Preservativo rotto: ecco cosa fare

Preservativo rotto: ecco cosa fare

Durante un rapporto sessuale l’utilizzo del preservativo come contraccettivo si dimostra il metodo più sicuro anche dal punto di vista delle malattie trasmissibili. Nonostante la sicurezza dei prodotti non è impossibile che si verifichi il rischio di una rottura del preservativo nel bel mezzo del rapporto. Che cosa fare in questi casi? Prima di perdere la calma ti consiglio di leggere attentamente questa nuova guida dedicata all’argomento.

Che cosa succede in caso di rottura del preservativo?

Nonostante l’efficacia e la sicurezza dei materiali di realizzazione del preservativo si possono verificare delle lacerazioni, seppur rare secondo la maggior parte delle statistiche. Odiernamente il preservativo risulta l’unico metodo contraccettivo per prevenire gravidanze indesiderate e per arginare il rischio delle malattie sessualmente trasmissibili, a differenza dei contraccettivi femminili.

In caso di una rottura accidentale del preservativo è importante conoscere a fondo le procedure da mettere in pratica, onde evitare reazioni ansiose sotto molteplici punti di vista. Al momento della rottura del preservativo il suo effetto protettivo si annulla automaticamente. Ciò comporta la reale possibilità di un concepimento e trasmissione di eventuali malattie veneree. 
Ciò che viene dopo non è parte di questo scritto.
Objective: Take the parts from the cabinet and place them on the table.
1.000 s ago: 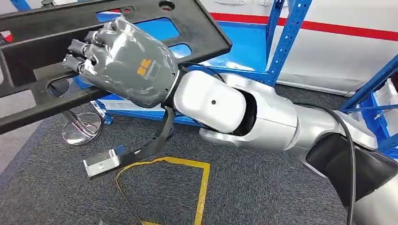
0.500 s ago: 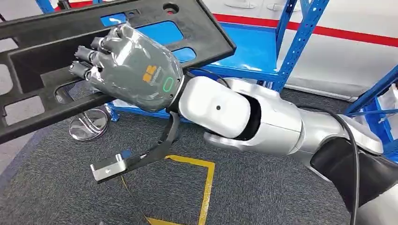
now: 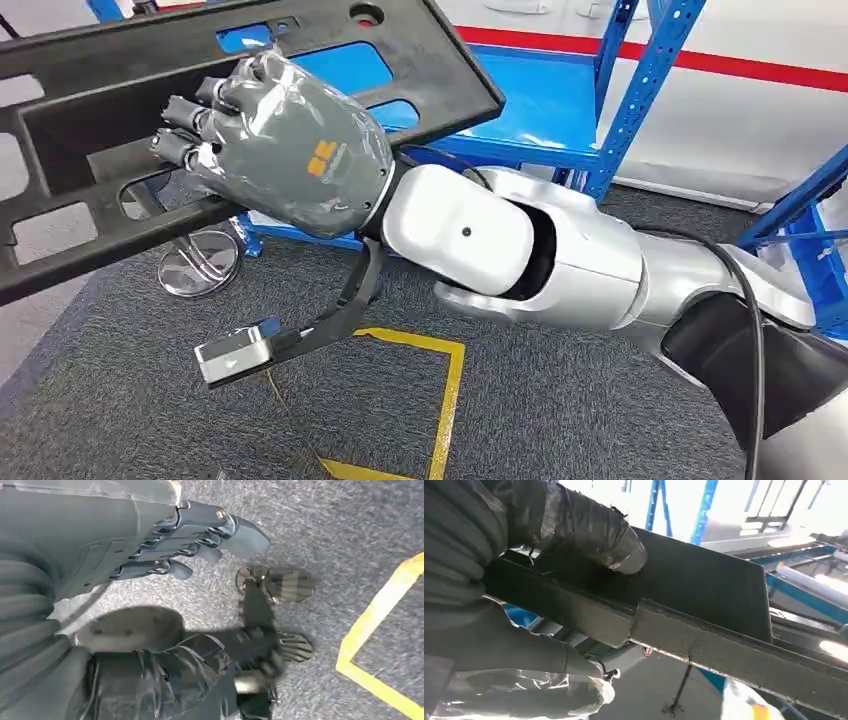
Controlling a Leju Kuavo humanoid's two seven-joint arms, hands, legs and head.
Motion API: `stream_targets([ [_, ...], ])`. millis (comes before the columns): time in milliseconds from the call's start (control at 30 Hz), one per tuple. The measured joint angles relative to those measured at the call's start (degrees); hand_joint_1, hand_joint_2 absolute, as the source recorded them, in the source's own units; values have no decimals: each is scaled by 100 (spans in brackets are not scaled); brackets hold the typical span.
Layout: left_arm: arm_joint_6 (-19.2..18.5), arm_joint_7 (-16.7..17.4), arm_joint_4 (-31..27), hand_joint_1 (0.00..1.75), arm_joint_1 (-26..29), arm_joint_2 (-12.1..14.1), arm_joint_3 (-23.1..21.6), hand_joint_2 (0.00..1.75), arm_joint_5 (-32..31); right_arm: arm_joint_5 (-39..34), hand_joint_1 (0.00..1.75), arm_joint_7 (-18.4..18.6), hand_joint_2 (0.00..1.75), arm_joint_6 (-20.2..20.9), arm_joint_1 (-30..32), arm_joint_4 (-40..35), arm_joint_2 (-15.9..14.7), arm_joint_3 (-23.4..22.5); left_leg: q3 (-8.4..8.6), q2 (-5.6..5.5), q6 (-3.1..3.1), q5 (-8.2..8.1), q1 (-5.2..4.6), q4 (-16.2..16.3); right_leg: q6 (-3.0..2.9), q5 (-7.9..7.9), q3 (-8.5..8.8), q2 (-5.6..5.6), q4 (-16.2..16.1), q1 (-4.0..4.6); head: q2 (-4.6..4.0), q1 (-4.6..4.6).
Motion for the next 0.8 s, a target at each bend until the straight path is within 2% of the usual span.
stream_targets([
  [33,-4,9,0,0,-15,15,0,175,-4,22,175,4,175,0,-6,0,-7,0,-15,-50,117,24,18,28,41,18,-9,-44,-13,10,0,18],
  [100,-13,24,2,0,-12,20,0,175,-7,57,175,5,175,-2,-4,0,-9,0,-66,-156,191,48,1,40,102,37,2,-143,-45,16,0,15],
  [133,-13,31,2,0,-1,28,0,175,-7,66,175,4,175,-2,-2,0,-9,0,-60,-193,252,87,24,4,140,20,-1,-176,-37,14,0,17],
  [167,-13,37,0,0,9,31,-2,175,-9,74,175,4,175,0,3,0,-20,0,-50,-221,296,115,41,-23,174,-75,-47,-73,58,-9,0,20],
  [200,-13,42,0,0,9,31,-2,175,-9,79,175,5,175,0,3,0,-22,0,-62,-271,334,129,32,-25,163,-282,-149,30,317,1,0,22],
  [233,-13,55,2,0,3,33,-2,175,-9,85,175,5,175,2,6,0,-24,0,-79,-310,376,142,24,-24,141,-548,-353,90,797,11,0,31],
  [267,-13,65,0,0,0,33,-2,175,-9,96,175,5,175,2,19,0,-26,0,-91,-356,389,150,14,-22,130,-754,-565,123,1268,21,0,29],
  [300,-13,74,0,0,0,33,-2,175,-9,107,175,4,175,2,45,0,-26,0,-105,-404,396,155,-2,-18,121,-884,-746,143,1661,26,0,24],
  [333,-13,79,0,0,4,35,-2,175,-9,114,175,4,175,2,77,0,-28,0,-112,-471,401,157,-14,-10,106,-875,-827,146,1833,29,0,26],
  [367,-13,83,2,0,9,35,-2,175,-9,118,175,4,175,2,103,2,-35,2,-112,-529,400,157,-19,-2,84,-740,-758,147,1703,36,0,24],
  [400,-13,85,2,0,12,37,-2,175,-9,131,175,4,175,2,111,9,-39,2,-112,-603,399,156,-20,10,54,-510,-568,161,1336,45,0,28],
  [433,-13,85,2,0,12,39,-2,175,-9,136,175,5,175,2,108,11,-41,2,-112,-671,395,154,-20,29,21,-255,-305,222,812,48,0,26],
  [467,-17,85,2,0,11,39,-2,175,-9,147,175,5,175,2,103,11,-41,2,-122,-727,379,143,-17,52,-12,-64,-71,408,348,47,0,31],
  [500,-22,83,2,0,3,37,-2,175,-9,149,175,4,175,0,101,11,-41,2,-176,-775,348,129,-44,101,-28,-143,19,638,151,32,0,14],
  [533,-22,79,0,0,-9,48,-2,175,-9,149,175,4,175,-2,95,11,-39,2,-222,-833,322,138,-38,135,12,-134,24,575,113,5,2,6],
  [600,-22,72,2,0,6,52,-2,175,-9,155,175,5,175,-2,99,18,-42,2,-259,-943,246,181,25,90,-14,-131,17,476,118,63,0,28],
  [633,-22,72,2,0,22,63,-2,175,-9,158,175,5,175,-2,99,24,-41,2,-272,-1002,206,197,10,82,-54,-103,29,409,68,23,0,33],
  [667,-22,72,2,0,41,57,-4,175,-9,160,175,2,175,-2,95,24,-39,2,-305,-829,189,152,9,121,-81,-80,46,341,34,-3,0,30],
  [700,-31,72,2,0,38,50,-7,175,-9,162,175,-2,175,-2,93,24,-24,2,-379,-547,139,1,-23,315,-96,-71,53,290,15,1,0,-26],
  [733,-28,72,2,0,17,50,-7,175,-9,166,175,0,175,0,86,24,-24,2,-536,-432,97,-203,1,665,-109,-69,53,228,15,8,0,-33],
  [800,-22,72,4,0,12,52,-7,175,-9,166,175,-6,175,9,94,28,-24,9,-916,-370,46,-555,24,1493,-114,-74,45,87,18,21,0,-31],
])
Il preservativo può rompersi a seconda di diversi fattori, tra cui: la scadenza del prodotto, l’esposizione solare e alle fonti di calore, cattiva conservazione, danni provocati al momento dell’apertura della confezione, utilizzo di sostanze lubrificanti non adeguate. Il preservativo può inoltre rompersi se indossato in modo scorretto.

Comportamenti da attuare

In caso di rottura del preservativo durante il rapporto sessuale è importante mantenere la calma e cercare di ‘correre ai ripari’. Per prima cosa si rende opportuno parlarne apertamente con il proprio medico curante, cercando le possibili soluzioni alternative ad una gravidanza indesiderata e i rimedi più immediati al rischio di trasmissione delle malattie.

Nonostante l’imbarazzo il medico curante è l’unica figura professionale in grado di colmare tutte le lacune  in un momento delicato come questo. Per evitare una gravidanza indesiderata viene generalmente prescritta alla donna una pillola del giorno dopo, da assumere entro le 72 ore dal rapporto sessuale. In questo caso, il farmaco, può essere prescritto dallo specialista ginecologo, oppure presso le strutture sanitarie di pronto soccorso.

La pillola del giorno dopo deve essere assunta nel lasso di tempo più breve dal momento della rottura del preservativo. Nonostante la sua efficacia entro le 72 ore, l’azione dei suoi principi attivi risulta maggiormente efficace entro le prime 24/48 ore. Per quanto riguarda invece il rischio di contrarre una malattia venerea è opportuno procedere al lavaggio dei genitali e all’immediata medicazione di eventuali ferite. 

In questo caso è opportuno rivolgersi al pronto soccorso entro le 48 ore dal rapporto non protetto per valutare il rischio di malattie. Dopo 15 giorni ci si può inoltre sottoporre all’esame per l’HIV, da ripetere con decadenza trimestrale.